MOHS Micrographic Surgery
Mohs micrographic surgery (also known as Mohs chemosurgery) is a state-of-the-art treatment for skin cancer in which the diseased area is removed with the accuracy and precision of a microscope. Of all techniques to remove skin cancer, Mohs micrographic surgery has the highest cure rate and minimizes the extent of scarring. Mohs surgery is a one day, outpatient treatment which is generally reserved for use only with certain skin cancers. Those that are large, have recurred following conventional treatment, or those found in certain anatomic locations such as the central face are very effectively treated with this technique.
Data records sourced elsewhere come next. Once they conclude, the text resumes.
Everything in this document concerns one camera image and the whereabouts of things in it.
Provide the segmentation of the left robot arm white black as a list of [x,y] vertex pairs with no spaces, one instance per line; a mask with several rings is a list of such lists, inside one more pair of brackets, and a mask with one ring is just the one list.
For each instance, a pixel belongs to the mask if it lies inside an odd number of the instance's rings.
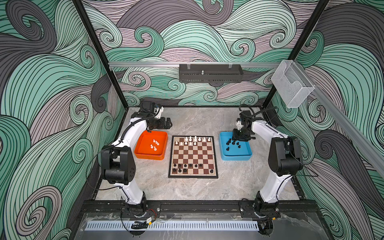
[[146,207],[145,193],[135,180],[136,164],[133,156],[141,134],[156,129],[167,130],[172,126],[171,119],[162,117],[161,113],[136,112],[121,136],[111,145],[102,148],[101,177],[122,191],[126,204],[141,209]]

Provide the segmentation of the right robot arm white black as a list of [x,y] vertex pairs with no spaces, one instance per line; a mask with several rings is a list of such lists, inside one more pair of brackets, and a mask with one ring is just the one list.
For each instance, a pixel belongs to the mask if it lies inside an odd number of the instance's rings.
[[280,193],[287,182],[304,167],[301,142],[299,138],[281,133],[258,115],[266,111],[255,112],[250,106],[239,106],[239,118],[233,129],[233,140],[248,142],[255,135],[260,136],[270,145],[268,155],[269,176],[257,193],[256,209],[276,207]]

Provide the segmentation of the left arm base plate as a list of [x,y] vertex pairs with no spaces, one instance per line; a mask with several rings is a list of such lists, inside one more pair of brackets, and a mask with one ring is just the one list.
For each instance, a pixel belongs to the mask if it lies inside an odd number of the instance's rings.
[[161,212],[161,202],[158,201],[149,201],[139,205],[122,203],[121,207],[122,217],[130,219],[146,219],[149,217],[154,217],[156,219]]

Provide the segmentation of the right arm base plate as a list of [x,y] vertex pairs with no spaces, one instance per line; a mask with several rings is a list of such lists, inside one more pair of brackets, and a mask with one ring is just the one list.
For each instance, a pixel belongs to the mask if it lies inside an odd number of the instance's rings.
[[278,202],[265,203],[256,199],[255,201],[241,200],[239,208],[242,218],[253,219],[278,219],[281,217],[278,210]]

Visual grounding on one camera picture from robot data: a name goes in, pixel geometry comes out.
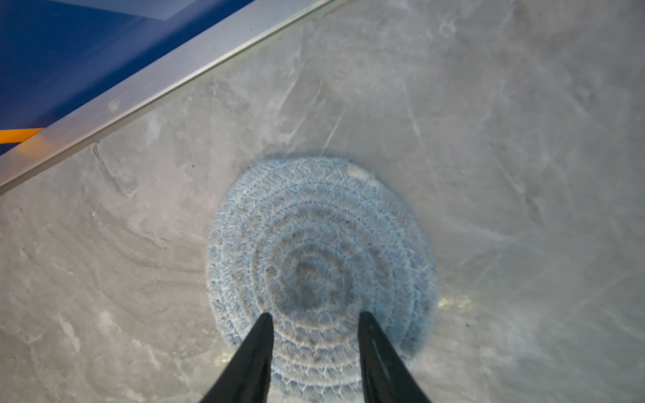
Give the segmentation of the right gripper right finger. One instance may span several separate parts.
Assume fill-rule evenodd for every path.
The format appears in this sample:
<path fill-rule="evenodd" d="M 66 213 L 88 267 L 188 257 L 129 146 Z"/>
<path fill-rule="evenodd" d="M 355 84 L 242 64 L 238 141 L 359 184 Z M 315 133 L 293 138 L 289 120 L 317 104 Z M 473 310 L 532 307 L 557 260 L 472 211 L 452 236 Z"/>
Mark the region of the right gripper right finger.
<path fill-rule="evenodd" d="M 359 314 L 358 342 L 365 402 L 431 402 L 369 312 Z"/>

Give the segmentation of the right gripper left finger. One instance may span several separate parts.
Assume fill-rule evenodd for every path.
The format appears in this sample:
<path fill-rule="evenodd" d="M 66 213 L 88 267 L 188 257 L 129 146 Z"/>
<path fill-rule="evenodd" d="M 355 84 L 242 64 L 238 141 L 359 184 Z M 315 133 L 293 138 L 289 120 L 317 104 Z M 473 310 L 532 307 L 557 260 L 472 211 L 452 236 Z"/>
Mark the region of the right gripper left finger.
<path fill-rule="evenodd" d="M 201 403 L 266 403 L 273 347 L 273 320 L 270 313 L 265 312 Z"/>

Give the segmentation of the blue woven round coaster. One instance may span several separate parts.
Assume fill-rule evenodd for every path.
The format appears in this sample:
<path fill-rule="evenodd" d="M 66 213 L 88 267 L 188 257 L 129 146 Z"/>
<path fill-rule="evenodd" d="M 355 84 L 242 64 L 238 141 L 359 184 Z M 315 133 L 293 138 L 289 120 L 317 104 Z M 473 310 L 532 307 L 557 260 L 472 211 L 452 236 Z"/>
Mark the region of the blue woven round coaster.
<path fill-rule="evenodd" d="M 423 231 L 393 191 L 342 158 L 268 159 L 245 171 L 211 225 L 206 278 L 231 344 L 272 316 L 272 384 L 304 401 L 358 400 L 361 312 L 405 362 L 424 349 L 437 317 Z"/>

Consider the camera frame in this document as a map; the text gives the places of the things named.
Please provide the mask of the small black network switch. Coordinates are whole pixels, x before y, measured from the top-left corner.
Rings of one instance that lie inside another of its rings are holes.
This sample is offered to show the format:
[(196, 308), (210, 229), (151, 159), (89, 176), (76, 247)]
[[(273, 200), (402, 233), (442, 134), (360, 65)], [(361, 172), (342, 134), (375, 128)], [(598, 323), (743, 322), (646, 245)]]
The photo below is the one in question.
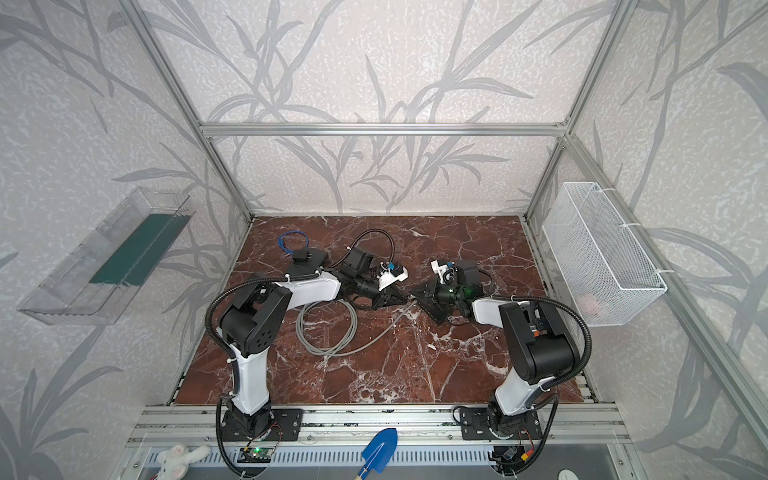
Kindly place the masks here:
[(413, 287), (410, 290), (410, 295), (438, 325), (444, 323), (455, 309), (455, 299), (451, 287), (441, 284), (437, 278)]

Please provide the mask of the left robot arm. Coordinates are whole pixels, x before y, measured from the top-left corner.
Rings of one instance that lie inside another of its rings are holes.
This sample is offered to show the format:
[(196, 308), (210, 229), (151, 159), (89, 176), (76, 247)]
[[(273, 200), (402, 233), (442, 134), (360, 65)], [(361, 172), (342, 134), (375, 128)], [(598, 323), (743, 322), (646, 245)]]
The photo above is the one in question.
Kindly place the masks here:
[(240, 436), (264, 436), (275, 423), (267, 385), (267, 357), (286, 313), (348, 296), (371, 300), (371, 308), (404, 305), (397, 284), (408, 278), (400, 263), (373, 266), (373, 256), (352, 248), (337, 266), (326, 267), (327, 253), (295, 251), (293, 264), (277, 277), (255, 275), (219, 294), (205, 312), (205, 330), (232, 364), (233, 392), (222, 398), (224, 426)]

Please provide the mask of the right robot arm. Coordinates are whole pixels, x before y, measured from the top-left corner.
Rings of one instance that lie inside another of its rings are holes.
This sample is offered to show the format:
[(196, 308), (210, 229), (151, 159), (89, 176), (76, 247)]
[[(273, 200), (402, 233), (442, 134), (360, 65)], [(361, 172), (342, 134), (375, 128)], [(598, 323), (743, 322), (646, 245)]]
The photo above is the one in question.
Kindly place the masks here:
[(485, 407), (460, 407), (465, 440), (539, 440), (538, 410), (551, 390), (578, 375), (591, 355), (591, 337), (578, 312), (549, 297), (488, 294), (485, 274), (471, 260), (434, 260), (420, 305), (438, 324), (458, 312), (504, 333), (511, 368)]

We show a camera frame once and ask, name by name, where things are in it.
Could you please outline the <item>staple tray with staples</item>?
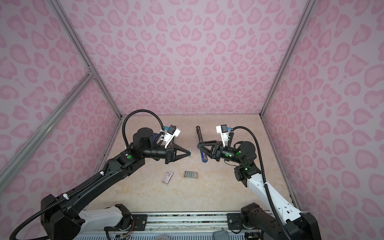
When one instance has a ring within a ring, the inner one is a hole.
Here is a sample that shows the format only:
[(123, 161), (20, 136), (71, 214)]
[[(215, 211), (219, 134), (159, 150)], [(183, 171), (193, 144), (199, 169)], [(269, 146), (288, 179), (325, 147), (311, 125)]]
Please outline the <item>staple tray with staples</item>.
[(199, 177), (198, 172), (185, 171), (184, 178), (197, 179)]

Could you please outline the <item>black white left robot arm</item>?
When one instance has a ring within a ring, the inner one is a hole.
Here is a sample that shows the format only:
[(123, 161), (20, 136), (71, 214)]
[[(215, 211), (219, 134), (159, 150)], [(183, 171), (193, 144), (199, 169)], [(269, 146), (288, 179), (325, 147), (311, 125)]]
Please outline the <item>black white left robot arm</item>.
[(108, 160), (103, 169), (68, 192), (54, 197), (48, 195), (41, 202), (48, 210), (41, 215), (41, 224), (50, 240), (73, 240), (77, 235), (103, 228), (106, 231), (132, 231), (135, 220), (123, 204), (86, 213), (84, 208), (111, 186), (131, 176), (145, 165), (146, 159), (165, 160), (166, 164), (191, 155), (191, 151), (170, 143), (155, 145), (155, 134), (141, 128), (133, 135), (133, 142), (116, 157)]

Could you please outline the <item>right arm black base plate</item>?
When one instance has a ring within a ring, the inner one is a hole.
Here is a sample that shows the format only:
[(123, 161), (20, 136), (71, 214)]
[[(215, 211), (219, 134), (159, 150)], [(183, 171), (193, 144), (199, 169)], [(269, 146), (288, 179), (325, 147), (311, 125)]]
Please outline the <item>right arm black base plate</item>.
[(227, 214), (227, 224), (228, 228), (231, 231), (240, 231), (245, 230), (246, 227), (244, 225), (245, 217), (241, 213), (228, 213)]

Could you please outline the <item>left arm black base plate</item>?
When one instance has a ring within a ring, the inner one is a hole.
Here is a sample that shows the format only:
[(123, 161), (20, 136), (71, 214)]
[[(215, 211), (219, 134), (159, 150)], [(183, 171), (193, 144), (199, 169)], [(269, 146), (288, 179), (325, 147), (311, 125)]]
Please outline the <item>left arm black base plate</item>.
[(129, 217), (123, 216), (121, 221), (114, 227), (104, 227), (104, 230), (108, 232), (117, 231), (144, 231), (147, 225), (148, 215), (144, 214), (133, 214)]

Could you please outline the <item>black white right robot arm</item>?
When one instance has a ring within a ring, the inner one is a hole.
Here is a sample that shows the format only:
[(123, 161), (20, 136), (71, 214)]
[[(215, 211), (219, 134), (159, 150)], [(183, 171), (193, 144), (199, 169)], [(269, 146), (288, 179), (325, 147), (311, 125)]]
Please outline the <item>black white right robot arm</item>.
[(290, 204), (263, 176), (256, 164), (256, 147), (244, 141), (237, 148), (224, 146), (219, 141), (198, 144), (207, 157), (237, 163), (234, 169), (237, 181), (249, 188), (271, 211), (268, 214), (258, 204), (252, 203), (241, 209), (245, 222), (262, 232), (268, 240), (320, 240), (318, 221), (311, 213), (303, 213)]

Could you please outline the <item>red white staple box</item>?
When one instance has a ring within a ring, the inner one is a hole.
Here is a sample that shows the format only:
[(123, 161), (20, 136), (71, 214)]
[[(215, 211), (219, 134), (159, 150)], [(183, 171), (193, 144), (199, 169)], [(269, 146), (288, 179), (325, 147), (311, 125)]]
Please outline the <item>red white staple box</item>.
[(172, 179), (174, 173), (171, 172), (171, 171), (167, 171), (164, 175), (164, 177), (162, 178), (162, 182), (165, 183), (165, 184), (169, 184), (170, 180)]

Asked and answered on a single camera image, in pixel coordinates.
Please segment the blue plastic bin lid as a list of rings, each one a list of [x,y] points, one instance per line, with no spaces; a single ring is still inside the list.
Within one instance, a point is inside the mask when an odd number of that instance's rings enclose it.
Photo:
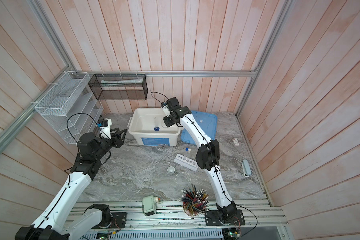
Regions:
[[[199,111],[192,111],[192,114],[201,129],[214,140],[216,138],[218,117],[214,114]],[[187,144],[196,144],[186,129],[182,130],[181,140]]]

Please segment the blue capped test tube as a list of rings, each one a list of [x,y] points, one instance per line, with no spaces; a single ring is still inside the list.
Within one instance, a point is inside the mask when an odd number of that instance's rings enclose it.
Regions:
[[[185,160],[189,159],[189,148],[186,148],[184,157],[185,157]]]

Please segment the small glass dish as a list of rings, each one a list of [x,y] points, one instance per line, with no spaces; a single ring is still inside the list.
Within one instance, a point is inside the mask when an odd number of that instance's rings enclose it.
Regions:
[[[169,167],[167,168],[167,172],[168,172],[169,174],[173,174],[175,171],[176,171],[176,169],[175,169],[173,166],[169,166]]]

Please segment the large clear petri dish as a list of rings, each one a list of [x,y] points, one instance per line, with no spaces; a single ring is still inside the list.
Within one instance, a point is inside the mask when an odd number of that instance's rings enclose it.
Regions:
[[[176,184],[181,187],[187,187],[191,182],[191,177],[186,172],[179,172],[175,177]]]

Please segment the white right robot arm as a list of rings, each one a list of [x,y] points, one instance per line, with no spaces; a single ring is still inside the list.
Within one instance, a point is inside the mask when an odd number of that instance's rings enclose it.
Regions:
[[[196,162],[207,174],[213,187],[217,212],[214,214],[223,224],[227,224],[237,213],[237,207],[223,180],[220,170],[220,144],[213,140],[199,126],[191,110],[182,107],[177,98],[173,97],[161,103],[165,113],[163,117],[167,127],[182,126],[191,135],[198,147]]]

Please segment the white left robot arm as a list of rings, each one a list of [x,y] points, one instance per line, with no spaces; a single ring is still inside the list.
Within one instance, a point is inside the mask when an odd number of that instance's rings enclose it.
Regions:
[[[112,148],[120,148],[127,130],[111,129],[110,134],[100,137],[94,133],[82,135],[77,142],[78,153],[61,190],[43,213],[29,226],[21,227],[17,240],[78,240],[93,227],[109,229],[113,224],[110,207],[93,204],[69,226],[64,224],[79,196],[91,183],[103,165],[101,159]]]

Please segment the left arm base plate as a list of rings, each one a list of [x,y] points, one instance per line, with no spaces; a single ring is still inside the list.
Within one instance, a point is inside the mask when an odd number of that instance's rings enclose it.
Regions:
[[[126,226],[127,212],[114,212],[106,214],[106,228],[124,229]]]

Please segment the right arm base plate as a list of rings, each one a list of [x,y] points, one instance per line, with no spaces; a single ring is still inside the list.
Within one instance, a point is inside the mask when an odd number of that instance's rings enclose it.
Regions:
[[[218,210],[207,210],[204,215],[207,226],[244,226],[246,224],[241,210],[236,210],[231,217]]]

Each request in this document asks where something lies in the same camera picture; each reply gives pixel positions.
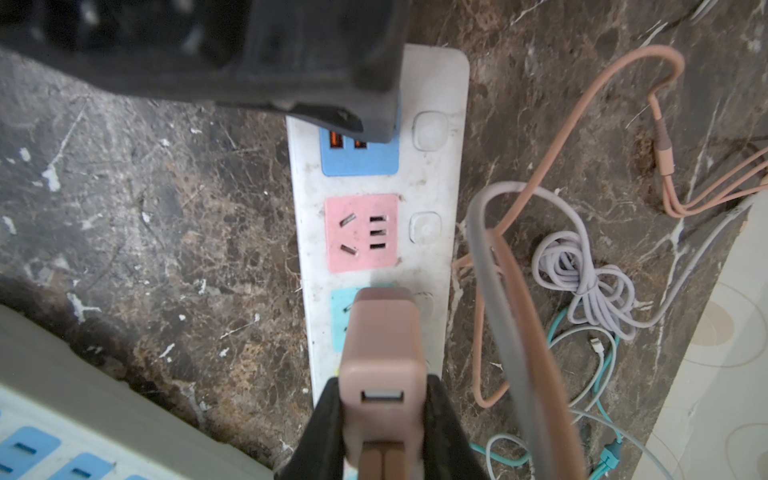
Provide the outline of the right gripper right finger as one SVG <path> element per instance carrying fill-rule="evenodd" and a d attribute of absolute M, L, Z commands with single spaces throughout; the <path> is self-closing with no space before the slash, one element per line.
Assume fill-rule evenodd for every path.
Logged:
<path fill-rule="evenodd" d="M 487 479 L 454 412 L 442 380 L 427 376 L 424 406 L 425 479 Z"/>

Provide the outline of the short blue power strip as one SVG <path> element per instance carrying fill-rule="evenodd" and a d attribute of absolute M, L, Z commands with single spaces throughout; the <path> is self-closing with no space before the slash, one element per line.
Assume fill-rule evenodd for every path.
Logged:
<path fill-rule="evenodd" d="M 219 443 L 1 309 L 4 479 L 270 479 Z"/>

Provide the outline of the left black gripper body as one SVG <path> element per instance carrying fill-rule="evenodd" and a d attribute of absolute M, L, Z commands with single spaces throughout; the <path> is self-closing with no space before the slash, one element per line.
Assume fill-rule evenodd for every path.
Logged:
<path fill-rule="evenodd" d="M 5 1 L 1 44 L 105 91 L 395 133 L 406 1 Z"/>

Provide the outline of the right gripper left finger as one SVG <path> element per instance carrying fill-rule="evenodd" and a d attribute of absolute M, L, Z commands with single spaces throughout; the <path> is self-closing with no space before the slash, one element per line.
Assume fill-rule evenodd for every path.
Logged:
<path fill-rule="evenodd" d="M 274 478 L 340 480 L 344 461 L 343 404 L 339 381 L 333 377 L 326 383 L 294 453 Z"/>

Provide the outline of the teal charger with white cable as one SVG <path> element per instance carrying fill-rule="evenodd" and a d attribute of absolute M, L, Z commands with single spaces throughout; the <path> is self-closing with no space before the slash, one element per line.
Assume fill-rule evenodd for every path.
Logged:
<path fill-rule="evenodd" d="M 555 328 L 559 325 L 560 320 L 561 318 L 557 317 L 553 326 L 550 328 L 547 337 L 548 347 L 552 349 L 555 345 L 571 336 L 589 332 L 590 334 L 593 334 L 593 337 L 589 339 L 590 348 L 596 354 L 598 361 L 595 373 L 592 375 L 589 382 L 583 390 L 569 402 L 570 411 L 575 415 L 574 422 L 587 418 L 611 429 L 615 434 L 614 441 L 603 447 L 600 461 L 592 470 L 588 478 L 604 479 L 611 471 L 615 470 L 621 462 L 620 457 L 624 443 L 630 442 L 650 457 L 651 462 L 655 465 L 664 479 L 673 479 L 672 473 L 661 463 L 658 457 L 628 431 L 615 424 L 602 405 L 602 393 L 605 391 L 609 380 L 612 378 L 617 360 L 618 341 L 614 335 L 601 327 L 586 325 L 577 326 L 555 335 Z M 518 458 L 512 459 L 494 453 L 494 444 L 499 440 L 512 442 L 522 448 L 525 453 Z M 527 452 L 525 442 L 512 434 L 495 434 L 484 446 L 471 443 L 470 447 L 476 453 L 483 455 L 486 472 L 490 479 L 496 479 L 494 472 L 495 463 L 511 468 L 524 467 L 530 463 L 530 455 Z"/>

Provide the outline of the pink charger cube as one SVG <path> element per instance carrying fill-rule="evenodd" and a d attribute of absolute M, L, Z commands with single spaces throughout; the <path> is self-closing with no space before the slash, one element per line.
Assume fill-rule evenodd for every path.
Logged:
<path fill-rule="evenodd" d="M 478 318 L 489 324 L 501 355 L 522 430 L 523 447 L 539 479 L 581 479 L 583 451 L 575 424 L 581 412 L 568 406 L 560 371 L 530 290 L 505 241 L 505 233 L 532 198 L 566 214 L 572 229 L 547 236 L 532 259 L 536 283 L 571 295 L 566 316 L 576 331 L 595 331 L 611 342 L 630 341 L 655 325 L 633 316 L 633 281 L 618 267 L 597 267 L 586 227 L 575 210 L 542 187 L 577 122 L 600 89 L 621 69 L 647 58 L 668 62 L 670 86 L 685 69 L 682 54 L 667 45 L 636 49 L 610 65 L 583 94 L 544 158 L 525 182 L 497 182 L 471 201 L 466 221 L 474 269 Z M 419 311 L 404 288 L 360 290 L 351 316 L 338 374 L 325 388 L 341 416 L 344 460 L 362 479 L 488 477 L 474 461 L 455 417 L 441 403 L 439 379 L 428 373 Z"/>

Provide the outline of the long multicolour power strip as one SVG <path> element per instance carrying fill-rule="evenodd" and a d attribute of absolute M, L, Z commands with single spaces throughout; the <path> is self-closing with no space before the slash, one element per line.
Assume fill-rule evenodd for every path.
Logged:
<path fill-rule="evenodd" d="M 428 370 L 442 371 L 469 80 L 463 52 L 409 44 L 390 142 L 286 122 L 314 396 L 367 287 L 412 292 Z"/>
Mohs surgery is utilized most often for the treatment of basal cell carcinoma, squamous cell carcinoma, and lentigo maligna (an early form of melanoma usually occurring on the face). However, the Mohs technique is also useful for other, less common forms of skin cancer, including sebaceous carcinoma, merkel cell carcinoma, atypical fibroxanthoma, microcystic adnexal carcinoma and dermatofibrosarcoma protuberans.
Mark A. Chastain, M.D.
Our Mohs unit and laboratory are directed by Mark A. Chastain, M.D. Dr. Chastain graduated from Emory University, and received his medical degree from Tulane University, and then remained at Tulane for his internship and Dermatology residency. He received specialized training in Mohs micrographic surgery and reconstructive surgery by completing an accredited Mohs fellowship at the University of Alabama Birmingham. Dr. Chastain then returned to Tulane where he was assistant professor of Dermatology and Otolaryngology-Head and Neck Surgery and director of the Mohs unit. Dr. Chastain then moved back to his home state of Georgia and into private practice. He still holds a faculty position at Tulane. He is also a clinical assistant professor at Emory University School of Medicine and is active in their teaching program. He is a diplomat of the American Board of Dermatology and a Fellow of the American College of Mohs Micrographic Surgery and Cutaneous Oncology.